In the entries that follow, the line with "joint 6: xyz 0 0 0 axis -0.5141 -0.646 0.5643" opens the range and the line with "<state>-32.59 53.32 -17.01" closes it; repeat that range exactly, both lines included.

[[ GIVEN DATA open ]]

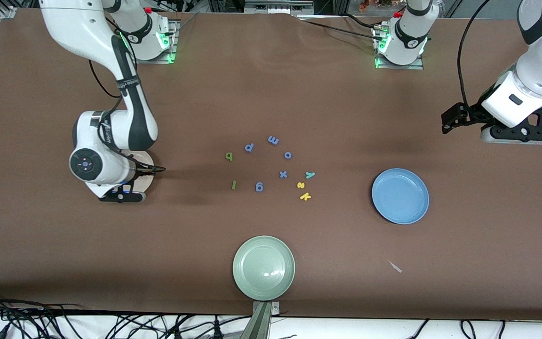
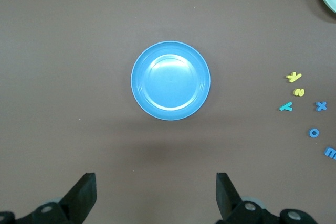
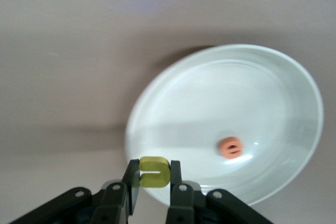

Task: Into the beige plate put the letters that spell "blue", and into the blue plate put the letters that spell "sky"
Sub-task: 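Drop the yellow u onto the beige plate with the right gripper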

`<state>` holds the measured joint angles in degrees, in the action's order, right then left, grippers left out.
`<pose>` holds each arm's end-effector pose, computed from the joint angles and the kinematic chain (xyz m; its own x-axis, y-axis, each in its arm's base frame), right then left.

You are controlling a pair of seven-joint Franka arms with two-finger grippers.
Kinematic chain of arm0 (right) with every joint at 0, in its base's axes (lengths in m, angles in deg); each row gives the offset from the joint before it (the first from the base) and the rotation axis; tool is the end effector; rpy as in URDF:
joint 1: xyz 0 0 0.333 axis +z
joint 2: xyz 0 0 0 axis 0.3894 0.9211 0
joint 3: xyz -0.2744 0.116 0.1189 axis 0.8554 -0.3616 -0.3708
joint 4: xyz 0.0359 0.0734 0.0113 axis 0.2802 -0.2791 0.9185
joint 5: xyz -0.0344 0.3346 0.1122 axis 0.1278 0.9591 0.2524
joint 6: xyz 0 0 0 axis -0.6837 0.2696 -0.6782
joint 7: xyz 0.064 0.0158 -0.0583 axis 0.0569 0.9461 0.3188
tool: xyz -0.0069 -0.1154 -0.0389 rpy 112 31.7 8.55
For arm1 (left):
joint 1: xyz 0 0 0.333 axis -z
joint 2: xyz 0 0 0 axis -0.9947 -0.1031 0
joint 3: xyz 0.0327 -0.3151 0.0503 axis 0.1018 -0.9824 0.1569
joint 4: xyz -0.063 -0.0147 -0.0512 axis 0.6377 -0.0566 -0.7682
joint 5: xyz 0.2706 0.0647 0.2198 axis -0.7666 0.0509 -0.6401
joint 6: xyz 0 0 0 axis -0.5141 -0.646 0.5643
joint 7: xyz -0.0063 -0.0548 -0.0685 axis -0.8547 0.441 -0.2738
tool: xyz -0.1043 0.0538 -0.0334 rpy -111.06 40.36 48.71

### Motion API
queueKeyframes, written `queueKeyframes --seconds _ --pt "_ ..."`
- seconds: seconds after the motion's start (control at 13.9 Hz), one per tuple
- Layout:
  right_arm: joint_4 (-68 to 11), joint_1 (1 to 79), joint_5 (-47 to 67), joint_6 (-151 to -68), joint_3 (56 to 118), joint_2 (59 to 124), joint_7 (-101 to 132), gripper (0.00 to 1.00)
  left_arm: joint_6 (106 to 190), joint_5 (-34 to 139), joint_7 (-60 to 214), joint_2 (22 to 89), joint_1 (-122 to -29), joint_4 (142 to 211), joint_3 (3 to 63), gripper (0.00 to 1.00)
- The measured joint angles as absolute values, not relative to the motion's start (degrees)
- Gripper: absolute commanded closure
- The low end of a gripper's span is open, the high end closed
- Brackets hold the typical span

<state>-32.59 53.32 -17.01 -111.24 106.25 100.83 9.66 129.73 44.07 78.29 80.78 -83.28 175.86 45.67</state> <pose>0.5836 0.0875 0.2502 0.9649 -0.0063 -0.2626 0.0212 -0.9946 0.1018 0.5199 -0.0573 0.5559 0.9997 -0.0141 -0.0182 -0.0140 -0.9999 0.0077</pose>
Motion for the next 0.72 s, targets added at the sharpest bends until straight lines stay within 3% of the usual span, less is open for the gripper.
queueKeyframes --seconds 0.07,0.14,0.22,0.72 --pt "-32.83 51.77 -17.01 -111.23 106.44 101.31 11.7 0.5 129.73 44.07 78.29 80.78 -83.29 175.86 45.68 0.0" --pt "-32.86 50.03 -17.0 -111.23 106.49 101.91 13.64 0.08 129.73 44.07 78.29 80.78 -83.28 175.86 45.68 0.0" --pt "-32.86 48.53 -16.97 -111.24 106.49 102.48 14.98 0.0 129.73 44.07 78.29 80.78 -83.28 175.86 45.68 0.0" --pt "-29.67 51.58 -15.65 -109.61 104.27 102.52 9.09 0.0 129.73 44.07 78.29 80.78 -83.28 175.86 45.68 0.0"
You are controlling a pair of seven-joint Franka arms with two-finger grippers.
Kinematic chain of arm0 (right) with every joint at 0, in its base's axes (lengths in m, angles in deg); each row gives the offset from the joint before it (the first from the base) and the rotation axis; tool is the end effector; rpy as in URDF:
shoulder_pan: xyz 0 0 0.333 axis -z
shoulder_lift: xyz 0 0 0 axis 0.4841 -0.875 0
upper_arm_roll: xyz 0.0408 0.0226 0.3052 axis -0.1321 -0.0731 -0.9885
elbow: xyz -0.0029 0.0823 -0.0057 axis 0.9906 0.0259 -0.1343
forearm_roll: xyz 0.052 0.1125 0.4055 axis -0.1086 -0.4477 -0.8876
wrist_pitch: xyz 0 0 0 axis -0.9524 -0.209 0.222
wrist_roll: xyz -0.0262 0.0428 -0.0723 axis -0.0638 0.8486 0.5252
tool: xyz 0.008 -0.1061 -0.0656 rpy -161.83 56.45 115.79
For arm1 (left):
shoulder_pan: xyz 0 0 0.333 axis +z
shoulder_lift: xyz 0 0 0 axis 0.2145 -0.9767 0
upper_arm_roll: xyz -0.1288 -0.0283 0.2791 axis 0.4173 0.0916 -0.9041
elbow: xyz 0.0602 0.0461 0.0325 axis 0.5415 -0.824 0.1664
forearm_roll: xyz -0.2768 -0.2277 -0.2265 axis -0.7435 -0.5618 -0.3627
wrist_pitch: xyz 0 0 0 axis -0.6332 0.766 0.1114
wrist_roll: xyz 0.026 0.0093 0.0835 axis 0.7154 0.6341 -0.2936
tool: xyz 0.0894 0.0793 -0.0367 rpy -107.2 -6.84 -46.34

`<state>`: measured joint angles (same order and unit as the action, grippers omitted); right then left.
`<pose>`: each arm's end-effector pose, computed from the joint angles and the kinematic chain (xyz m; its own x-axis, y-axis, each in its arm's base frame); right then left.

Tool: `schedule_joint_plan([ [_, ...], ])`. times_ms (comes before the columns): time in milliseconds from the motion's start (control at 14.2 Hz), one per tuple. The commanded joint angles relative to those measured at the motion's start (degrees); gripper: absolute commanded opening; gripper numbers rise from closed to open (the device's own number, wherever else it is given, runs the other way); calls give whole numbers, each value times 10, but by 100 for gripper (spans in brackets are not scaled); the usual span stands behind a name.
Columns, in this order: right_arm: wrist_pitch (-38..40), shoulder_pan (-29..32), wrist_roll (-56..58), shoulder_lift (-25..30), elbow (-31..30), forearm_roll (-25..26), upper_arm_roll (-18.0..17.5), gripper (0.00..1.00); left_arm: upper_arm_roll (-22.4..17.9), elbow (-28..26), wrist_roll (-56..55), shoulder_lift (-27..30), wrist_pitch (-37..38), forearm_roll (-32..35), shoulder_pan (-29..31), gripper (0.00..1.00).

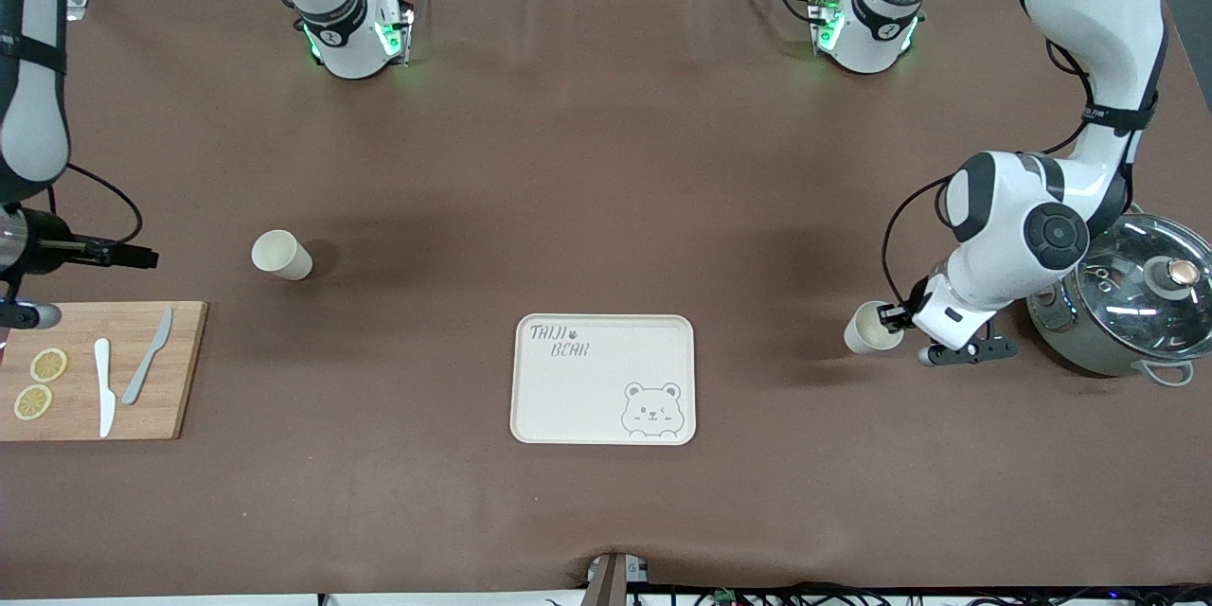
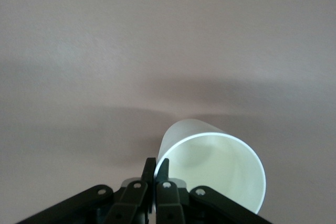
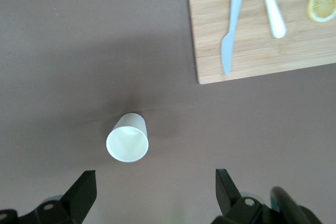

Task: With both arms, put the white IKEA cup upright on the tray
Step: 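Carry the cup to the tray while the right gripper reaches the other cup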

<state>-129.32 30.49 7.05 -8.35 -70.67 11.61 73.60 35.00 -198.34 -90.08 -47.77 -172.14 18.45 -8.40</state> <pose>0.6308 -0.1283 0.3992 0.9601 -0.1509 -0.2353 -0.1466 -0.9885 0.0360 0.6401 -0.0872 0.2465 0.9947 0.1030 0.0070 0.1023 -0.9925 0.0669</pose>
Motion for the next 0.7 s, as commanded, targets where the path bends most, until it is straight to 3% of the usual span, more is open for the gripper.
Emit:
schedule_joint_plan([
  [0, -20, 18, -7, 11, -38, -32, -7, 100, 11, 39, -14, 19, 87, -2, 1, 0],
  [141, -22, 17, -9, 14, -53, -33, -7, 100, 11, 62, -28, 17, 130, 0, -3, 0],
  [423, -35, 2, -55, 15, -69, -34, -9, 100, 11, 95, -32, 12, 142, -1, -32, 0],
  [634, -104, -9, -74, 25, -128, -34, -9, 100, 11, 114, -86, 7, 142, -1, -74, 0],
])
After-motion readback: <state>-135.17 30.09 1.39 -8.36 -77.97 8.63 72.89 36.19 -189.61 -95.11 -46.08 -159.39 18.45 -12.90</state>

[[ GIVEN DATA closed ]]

RESULT OF THE EXERCISE >>
joint 6: xyz 0 0 0 axis -0.5141 -0.646 0.5643
joint 7: xyz -0.0063 -0.0548 -0.0685 axis -0.8547 0.441 -0.2738
tool: xyz -0.1043 0.0538 -0.0334 rpy -111.06 40.36 48.71

### Motion API
queueKeyframes, written `queueKeyframes --seconds _ --pt "_ ..."`
- seconds: seconds after the motion's start (control at 13.9 Hz), one per tuple
- Layout:
  right_arm: joint_4 (-68 to 11), joint_1 (1 to 79), joint_5 (-47 to 67), joint_6 (-151 to -68), joint_3 (56 to 118), joint_2 (59 to 124), joint_7 (-101 to 132), gripper (0.00 to 1.00)
  left_arm: joint_6 (106 to 190), joint_5 (-34 to 139), joint_7 (-60 to 214), joint_2 (22 to 89), joint_1 (-122 to -29), joint_4 (142 to 211), joint_3 (3 to 63), gripper (0.00 to 1.00)
- The measured joint angles as absolute values, not relative to the motion's start (degrees)
- Gripper: absolute commanded closure
- The low end of a gripper's span is open, the high end closed
- Brackets hold the typical span

<state>-32.59 53.32 -17.01 -111.24 106.25 100.83 9.66 129.73 44.07 78.29 80.78 -83.28 175.86 45.67</state> <pose>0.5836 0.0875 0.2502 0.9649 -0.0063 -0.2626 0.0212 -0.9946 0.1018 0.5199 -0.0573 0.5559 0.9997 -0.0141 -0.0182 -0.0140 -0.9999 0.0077</pose>

The answer to this exercise is complete.